[DATA FOR THIS EXERCISE]
---------------
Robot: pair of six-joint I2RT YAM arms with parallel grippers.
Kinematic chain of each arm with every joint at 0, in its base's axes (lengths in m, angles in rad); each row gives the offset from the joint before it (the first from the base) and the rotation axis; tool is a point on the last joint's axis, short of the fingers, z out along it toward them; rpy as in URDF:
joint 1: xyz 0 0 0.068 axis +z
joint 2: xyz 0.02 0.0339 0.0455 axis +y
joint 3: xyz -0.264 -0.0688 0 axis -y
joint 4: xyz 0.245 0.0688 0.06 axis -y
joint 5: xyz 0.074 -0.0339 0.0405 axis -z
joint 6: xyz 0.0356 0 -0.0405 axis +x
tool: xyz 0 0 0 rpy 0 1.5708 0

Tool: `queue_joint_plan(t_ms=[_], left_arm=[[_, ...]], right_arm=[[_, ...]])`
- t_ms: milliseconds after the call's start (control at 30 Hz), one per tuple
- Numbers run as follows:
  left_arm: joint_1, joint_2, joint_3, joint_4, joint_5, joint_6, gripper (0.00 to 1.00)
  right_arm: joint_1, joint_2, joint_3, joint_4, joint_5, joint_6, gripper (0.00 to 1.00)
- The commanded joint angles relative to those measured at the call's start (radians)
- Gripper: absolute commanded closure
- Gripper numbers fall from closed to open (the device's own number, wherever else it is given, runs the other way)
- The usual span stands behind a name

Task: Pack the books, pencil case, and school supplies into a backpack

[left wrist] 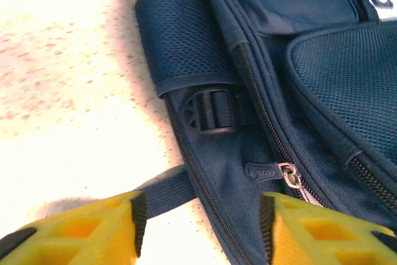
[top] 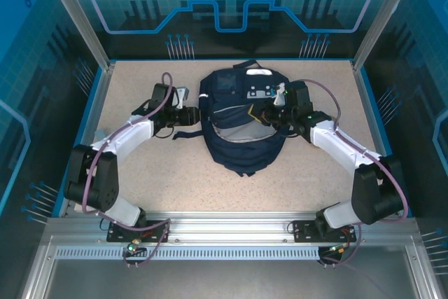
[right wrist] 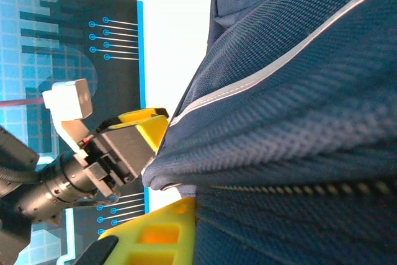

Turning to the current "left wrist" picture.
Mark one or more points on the navy blue backpack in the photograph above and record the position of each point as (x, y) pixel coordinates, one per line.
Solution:
(310, 91)

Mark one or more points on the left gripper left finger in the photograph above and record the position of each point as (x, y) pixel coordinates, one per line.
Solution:
(71, 237)

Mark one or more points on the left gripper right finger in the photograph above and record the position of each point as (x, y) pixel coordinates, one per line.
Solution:
(325, 240)
---------------
[TASK PROMPT]
Except for the pictures, please retype the listing above exactly.

[EXPECTED OUTPUT]
Robot: pair of six-joint I2RT YAM arms with parallel grippers.
Kinematic chain of each arm with every joint at 0, in its base's axes (lengths in m, angles in rad); each row gives the offset from the joint before it (the first from the base) and the rotation axis; tool is a point on the last joint's axis, short of the fingers, z out along it toward them; rpy as in URDF:
joint 1: xyz 0 0 0.068 axis +z
joint 2: xyz 0.02 0.0339 0.0455 axis +y
joint 3: xyz -0.264 -0.0688 0 axis -y
joint 4: xyz 0.245 0.0688 0.06 axis -y
joint 5: xyz 0.074 -0.0339 0.0405 axis -z
joint 6: xyz 0.0356 0 -0.0405 axis +x
tool: xyz 0 0 0 rpy 0 1.5708 0

Tool: `queue_joint_plan(t_ms=[_], left_arm=[[_, ...]], right_arm=[[_, ...]])`
- t_ms: milliseconds after the call's start (control at 30 Hz), one per tuple
- Numbers run as follows:
  left_arm: joint_1, joint_2, joint_3, joint_4, joint_5, joint_6, gripper (0.00 to 1.00)
  right_arm: joint_1, joint_2, joint_3, joint_4, joint_5, joint_6, gripper (0.00 to 1.00)
- The commanded joint angles relative to those measured at the call's start (radians)
- Gripper: absolute commanded closure
- Gripper numbers fall from closed to open (the device's own number, wherever else it is given, runs the other way)
- The usual span stands behind a name

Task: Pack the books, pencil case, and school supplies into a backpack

[left wrist] 
[top] 
[right wrist] 

Turning to the current "left wrist" picture.
Mark one or more points on the navy blue backpack in the photograph above and record the position of each point as (x, y) pixel coordinates, one per line.
Solution:
(310, 91)

Mark one or more points on the left gripper left finger in the photograph above and record the position of each point as (x, y) pixel coordinates, one per line.
Solution:
(71, 237)

Mark one or more points on the left gripper right finger in the photograph above and record the position of each point as (x, y) pixel coordinates, one per line.
Solution:
(325, 240)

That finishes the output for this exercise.